The Awakened Ones

“We could still…” He sighed pushing a strand of jet black hair behind my ear, “Do you know how beautiful you are?” he whispered. I smacked his arm.

“Are you crazy? You can’t just say things like that out in the open Jedidiah!” I exclaimed.  I looked at him wide eyed, his brows furrowed in frustration.

“I’m tired Lindy, I’m so tired of all these rules, I love you, I’ll shout it on the mountains, I love you, I always will.”

“Sure, you’ll shout it on the mountains and then they’ll shoot you down,” I rolled my eyes “To love is to feel, and to feel is to be in danger.” I responded making my whisper sound as stern as possible.

“You don’t believe that, you know that’s a load of crap Lindy.” He took my hand in his. “Remember when we used to feel freely Lindy? When I used to kiss you and you used to kiss me back? When you used to believe that… that maybe we could make it out of this place? What changed?” he asked his voice pain stricken. I looked at him; he was so handsome with his fair skin and dark hair, his pain filled black eyes.  I couldn’t bear to let him go…but then again, I couldn’t bear to see him dead either. I pressed my lips up to his.

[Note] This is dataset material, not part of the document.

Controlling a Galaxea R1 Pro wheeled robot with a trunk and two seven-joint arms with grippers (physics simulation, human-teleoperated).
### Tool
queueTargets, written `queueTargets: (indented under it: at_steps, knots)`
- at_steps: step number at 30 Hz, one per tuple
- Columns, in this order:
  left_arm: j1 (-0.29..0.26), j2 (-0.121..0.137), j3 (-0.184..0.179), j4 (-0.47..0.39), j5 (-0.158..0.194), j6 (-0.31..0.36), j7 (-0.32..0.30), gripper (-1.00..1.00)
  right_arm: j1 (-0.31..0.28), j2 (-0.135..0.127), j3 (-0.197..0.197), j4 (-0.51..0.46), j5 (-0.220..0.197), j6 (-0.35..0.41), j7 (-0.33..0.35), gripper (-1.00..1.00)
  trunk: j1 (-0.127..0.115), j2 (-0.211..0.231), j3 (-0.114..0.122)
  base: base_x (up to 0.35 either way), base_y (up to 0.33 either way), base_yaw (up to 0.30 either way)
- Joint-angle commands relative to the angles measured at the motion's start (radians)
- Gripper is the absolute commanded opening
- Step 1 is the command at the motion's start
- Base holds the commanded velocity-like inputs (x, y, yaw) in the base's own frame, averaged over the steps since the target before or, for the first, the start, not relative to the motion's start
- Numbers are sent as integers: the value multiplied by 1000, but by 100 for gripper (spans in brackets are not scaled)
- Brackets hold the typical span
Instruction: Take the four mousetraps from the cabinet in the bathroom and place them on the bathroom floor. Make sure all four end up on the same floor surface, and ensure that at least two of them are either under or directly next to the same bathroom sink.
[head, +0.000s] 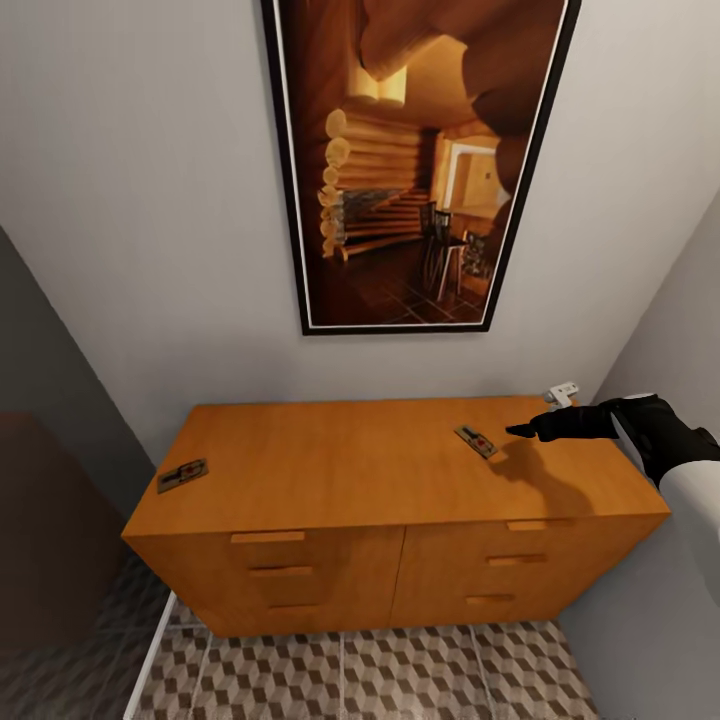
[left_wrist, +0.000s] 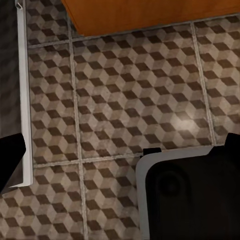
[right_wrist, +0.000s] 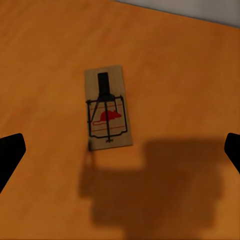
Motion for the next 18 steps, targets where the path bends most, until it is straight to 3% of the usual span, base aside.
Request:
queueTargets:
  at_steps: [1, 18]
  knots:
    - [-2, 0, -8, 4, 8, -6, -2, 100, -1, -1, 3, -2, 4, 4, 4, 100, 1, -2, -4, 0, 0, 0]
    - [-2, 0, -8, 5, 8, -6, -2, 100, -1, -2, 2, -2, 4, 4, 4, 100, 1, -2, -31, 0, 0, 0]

“Go home Jedidiah.” The light completely left his eyes but luckily, he obeyed. Little did he know I haven’t given up on leaving Utopia; actually, the opposite has happened. I’ve found a way out. I can’t tell him, leaving Utopia won’t be easy, it will be nearly impossible and chances are, I won’t even make it to the opposite side. Jedidiah still has a chance here. All he has to do is forget me and forget leaving and he’ll be fine. I’m not like him; I can’t fake it, can’t live in a place like this, where I have to constantly follow rules and keep my feelings under wraps. That’s not me, and I’m ready to break free.

***

Utopia is supposed to be a perfect place, a place where people can always be safe. But there’s a catch, if you want to be safe, and want to live, you’re not allowed to feel. Almost anything falls under the categories of feel; happiness, anger, sadness, and most dangerous of them all, love. Not feeling rids of sicknesses such as depression and eradicates all evil thoughts or feelings, feeling means you’re not completely aware, if you’re feeling then you are not ready to defend yourself at all times. But they’ve got it all wrong. Feeling keeps you alive, awake. But of course, humans aren’t able to naturally not feel, lucky for us, they thought of that. To keep us from feeling, every morning we are forced to take the perfect purple pill which is this tiny little lavender pill that basically puts us in a walking coma, you’re in your body but not in control of your limbs, your mind or anything, like sleep walking. You can’t think and most importantly you can’t feel. So I’ve heard. See they didn’t account for those of us with stronger minds than the others, those of us who are able to resist the pill. We are ‘The Awakened Ones’ Jedidiah and I are only two of them, we know about twenty others but it’s rumored that there are others who have escaped. I walk down a broken road; it’s been worn down, neglected. Anyone else would see a rundown slab of asphalt but to me, it’s an adventurous road, a road that leads to somewhere good. I see something glinting in the distance, I stop to pick it up, it’s a small golden thing on a chain. I’ve read about these things before, it’s called a key, it has a small engraving of a heart on the back, I put it around my neck; I think of Jedidiah. I’m not sure for how long I’ve been walking before I reach a shimmering river, the sunlight bounces off of it, I’ve never seen anything so beautiful before. I slowly wade through it; I reach the other side and pull myself out.  Before me stands a large barbed wire fence, the same fence that has held me in for years. Not anymore. I jump onto it and climb it slowly but skillfully. I swing over and drop down hitting hard ground. Freedom.

“Thought you’d never make it.” A deep and familiar voice says behind me, I don’t need to look up, I already know who it is. I smile.